23. Taraflar arasında sözleşmenin düzenlenmesinin hemen akabinde aynı gün 15.06.2004 tarihinde davacı arsa sahibi tarafından davalı yüklenici şirket yetkililerine, dava konusu taşınmaz hisselerinin devrini de içerecek şekilde inşaatın yapımına ilişkin gerekli tüm işlemlerin gerçekleştirilmesi amacıyla vekâletname verildiği görülmektedir. Anılan vekâletname ile davacıya ait taşınmaz hisselerinin devrinin yapıldığı hususunda taraflar arasında ihtilâf bulunmadığı anlaşılmaktadır.

24. Davacı tarafından 20.03.2013 tarihinde davalı yüklenici şirket, taşınmaz devri yapılan şirket ve vekillere gönderilen ihtarname ile, yüklenici şirket ile yapılan sözleşme gereğince yüklenici şirketin edimlerini ifa etmediği, buna rağmen taşınmaz hisselerini başka şirkete devrettiği gerekçesiyle söz konusu hisselerin yeniden kendi adına devir ve tescil edilmesi ihtar edilmiştir.
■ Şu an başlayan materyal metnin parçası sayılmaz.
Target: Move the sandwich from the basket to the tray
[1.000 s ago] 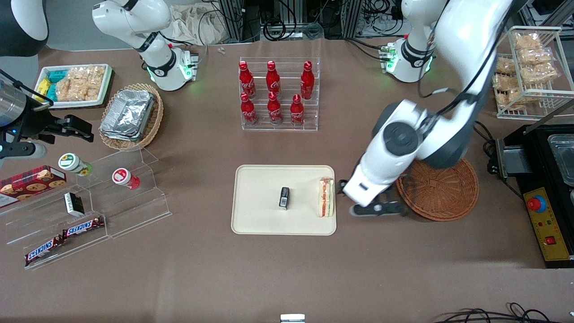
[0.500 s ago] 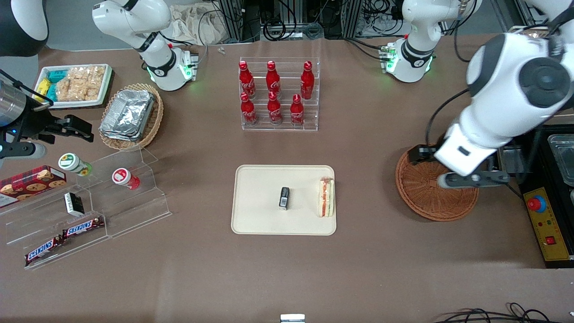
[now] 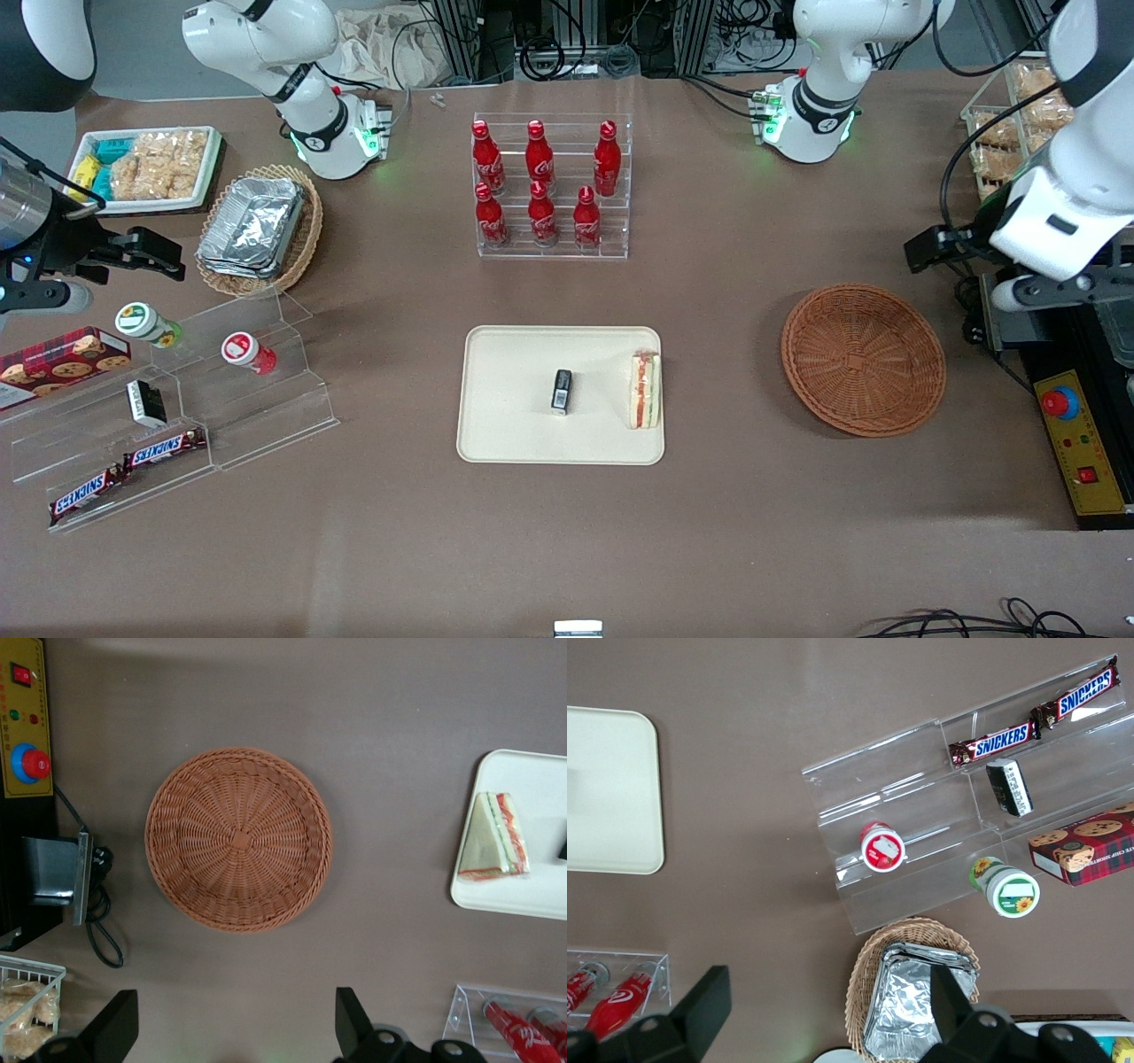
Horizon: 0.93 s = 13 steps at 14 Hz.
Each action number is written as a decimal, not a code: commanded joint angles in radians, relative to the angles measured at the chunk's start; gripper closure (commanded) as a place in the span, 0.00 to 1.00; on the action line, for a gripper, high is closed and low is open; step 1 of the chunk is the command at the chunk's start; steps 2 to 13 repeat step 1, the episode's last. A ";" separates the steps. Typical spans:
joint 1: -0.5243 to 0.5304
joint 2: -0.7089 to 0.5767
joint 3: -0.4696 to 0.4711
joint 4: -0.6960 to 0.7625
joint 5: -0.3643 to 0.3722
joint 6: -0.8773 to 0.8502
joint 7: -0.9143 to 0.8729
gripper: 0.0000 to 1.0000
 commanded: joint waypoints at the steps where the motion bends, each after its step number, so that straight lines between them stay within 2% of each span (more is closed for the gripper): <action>1: -0.019 -0.021 0.042 -0.015 -0.053 -0.006 0.031 0.00; 13: -0.019 -0.021 0.042 -0.015 -0.053 -0.006 0.031 0.00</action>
25. Dosya içerisinde yer alan Ümraniye Belediye Başkanlığının 16.12.2014 tarihli yazısında, dava konusu taşınmazların bulunduğu bölgede 3194 sayılı İmar Kanunu'nun 18 inci maddesi uyarınca yapılan uygulama sonucu oluşan imar ada ve parsellerinin İstanbul 2. İdare Mahkemesinin 27.10.2020 tarihli ve 2010/2215 Esas, 2010/1905 Karar sayılı kararı ile iptal edildiği, iptal kararı sonrasında bölgede yeniden imar uygulaması çalışmalarına başlandığı, çalışmaların 24.02.2014 tarihinde tapu sicil müdürlüğüne tescil edilerek tamamlandığı belirtilmiştir.
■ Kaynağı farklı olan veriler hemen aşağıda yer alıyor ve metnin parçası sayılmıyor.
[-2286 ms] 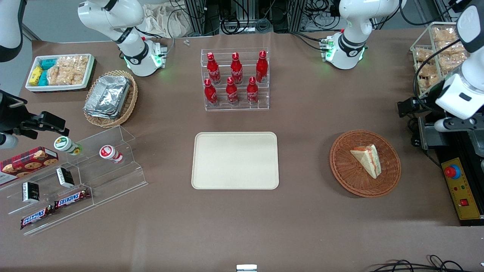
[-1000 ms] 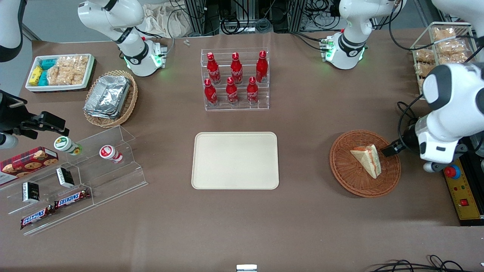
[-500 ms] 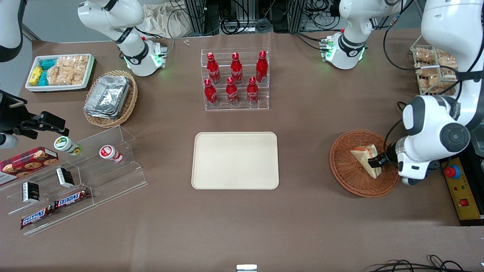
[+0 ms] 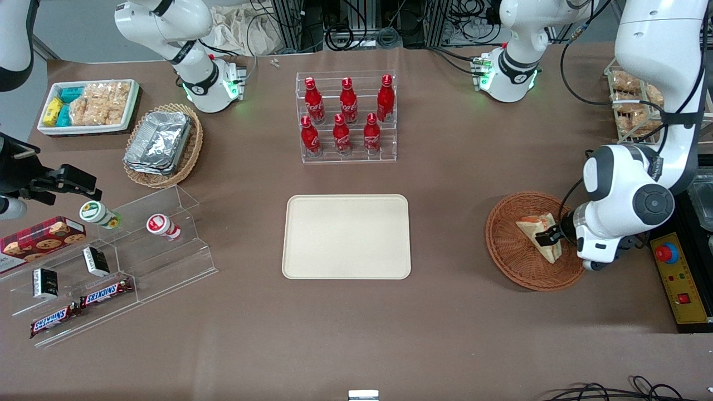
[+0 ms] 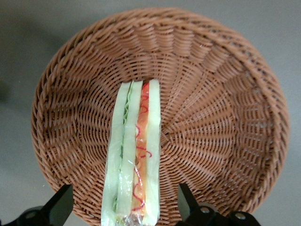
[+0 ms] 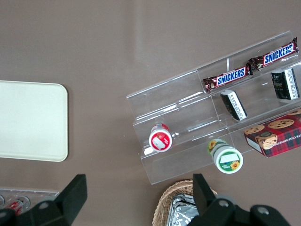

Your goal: Place sandwich from basket to tray

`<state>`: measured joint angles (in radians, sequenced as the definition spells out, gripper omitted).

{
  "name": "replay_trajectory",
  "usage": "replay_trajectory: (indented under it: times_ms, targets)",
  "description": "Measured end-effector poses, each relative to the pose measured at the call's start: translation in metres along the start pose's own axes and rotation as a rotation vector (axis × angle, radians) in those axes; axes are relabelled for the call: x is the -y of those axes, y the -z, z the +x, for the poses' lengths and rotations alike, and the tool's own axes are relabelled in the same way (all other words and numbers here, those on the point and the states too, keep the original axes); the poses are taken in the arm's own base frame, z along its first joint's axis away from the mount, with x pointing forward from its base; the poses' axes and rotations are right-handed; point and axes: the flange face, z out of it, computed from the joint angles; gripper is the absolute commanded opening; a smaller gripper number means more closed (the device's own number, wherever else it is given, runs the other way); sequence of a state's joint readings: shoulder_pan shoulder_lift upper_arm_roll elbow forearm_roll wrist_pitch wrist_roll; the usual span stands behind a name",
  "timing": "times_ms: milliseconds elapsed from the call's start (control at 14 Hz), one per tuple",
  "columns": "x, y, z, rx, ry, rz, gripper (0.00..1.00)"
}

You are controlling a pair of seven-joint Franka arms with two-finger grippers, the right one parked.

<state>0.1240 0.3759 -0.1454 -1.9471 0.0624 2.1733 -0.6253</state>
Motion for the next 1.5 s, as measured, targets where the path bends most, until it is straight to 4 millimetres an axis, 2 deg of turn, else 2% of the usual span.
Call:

26. Bu durumda, davacı arsa sahibi ile yüklenici şirket arasında 15.06.2004 tarihinde sözleşme imzalandığı, eldeki davanın 02.05.2013 tarihinde açıldığı, taşınmazların bulunduğu bölgede en son imar planlarının ise 24.02.2014 tarihinde kesinleştiği anlaşılmaktadır.
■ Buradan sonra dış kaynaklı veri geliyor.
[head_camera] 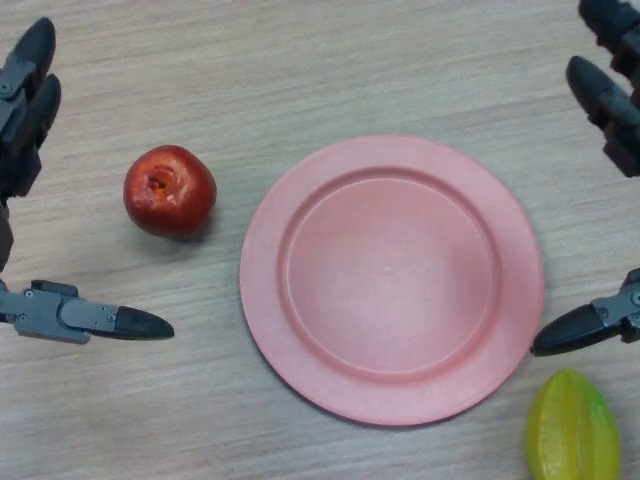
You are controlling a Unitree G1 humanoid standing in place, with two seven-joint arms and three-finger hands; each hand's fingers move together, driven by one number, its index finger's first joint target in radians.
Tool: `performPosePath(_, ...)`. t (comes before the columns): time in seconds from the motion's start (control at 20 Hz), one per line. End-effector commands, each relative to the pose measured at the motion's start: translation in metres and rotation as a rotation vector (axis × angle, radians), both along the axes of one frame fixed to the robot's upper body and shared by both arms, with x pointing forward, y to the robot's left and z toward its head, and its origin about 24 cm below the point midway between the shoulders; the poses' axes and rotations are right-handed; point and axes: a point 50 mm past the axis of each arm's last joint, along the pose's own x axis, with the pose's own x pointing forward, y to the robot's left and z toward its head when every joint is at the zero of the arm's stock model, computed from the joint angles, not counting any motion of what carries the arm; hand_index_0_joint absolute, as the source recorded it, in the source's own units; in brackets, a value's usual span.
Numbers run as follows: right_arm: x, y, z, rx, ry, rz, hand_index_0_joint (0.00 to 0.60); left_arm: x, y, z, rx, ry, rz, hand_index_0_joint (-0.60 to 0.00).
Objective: Pick up the red apple and place it on the plate
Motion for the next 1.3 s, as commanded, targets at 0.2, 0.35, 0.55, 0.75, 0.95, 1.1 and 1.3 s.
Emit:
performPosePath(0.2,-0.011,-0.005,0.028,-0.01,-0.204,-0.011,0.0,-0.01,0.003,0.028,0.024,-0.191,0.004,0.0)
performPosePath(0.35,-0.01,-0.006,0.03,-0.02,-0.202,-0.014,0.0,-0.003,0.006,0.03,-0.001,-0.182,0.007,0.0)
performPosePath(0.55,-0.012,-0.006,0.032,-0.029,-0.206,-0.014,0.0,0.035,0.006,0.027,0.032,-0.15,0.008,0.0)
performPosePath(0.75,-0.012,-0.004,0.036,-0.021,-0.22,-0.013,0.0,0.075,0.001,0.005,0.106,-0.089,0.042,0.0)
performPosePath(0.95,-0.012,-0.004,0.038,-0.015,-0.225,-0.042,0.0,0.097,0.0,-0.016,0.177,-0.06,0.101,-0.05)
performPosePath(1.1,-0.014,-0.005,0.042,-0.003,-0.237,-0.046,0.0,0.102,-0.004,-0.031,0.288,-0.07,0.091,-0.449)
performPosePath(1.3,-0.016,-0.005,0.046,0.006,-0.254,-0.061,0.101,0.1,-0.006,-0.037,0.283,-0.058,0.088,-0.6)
27. Her ne kadar dava konusu taşınmazın bulunduğu bölgede imar durumu ile ilgili yaşanan problemler ve bu süreçte görülen idari davalar söz konusu taşınmazda davacı ile imzalanan sözleşme uyarınca inşaata başlanılmasını ve devam edilmesini engellemekte ise de, sözleşmenin imzalandığı 15.06.2004 tarihinden dava tarihine kadar geçen dokuz yıllık süreçte, davalı yüklenici şirket tarafından taşınmazdaki diğer hissedarlarla sözleşme yapma yükümlülüğüne ve taşınmazdaki ortaklığın giderilmesine dair somut bir çaba gösterilmemiştir.

28. Dava konusu taşınmazın bulunduğu bölgedeki imar durumu ile ilgili yaşanan sorunlar ile davalı yüklenicinin diğer hissedarlarla sözleşme yapma yükümlülüğü farklı durumlar olup, bu işlemler imar planlarının iptali ve yeniden imar planlarının düzenlenmesinden ayrı süreçlerdir. Yüklenici şirket tarafından BK’nın 356 ncı maddesindeki (TBK md. 471) düzenlemeye aykırı olarak üzerine düşen özen borcunun gereği yerine getirilmemiş, 6762 sayılı TTK’nın 20/2 nci maddesi (6102 sayılı TTK md. 18/2) gereğince basiretli bir tacir ve iş adamı ve işinin ehli bir teknik adam gibi hareket edilmemiştir.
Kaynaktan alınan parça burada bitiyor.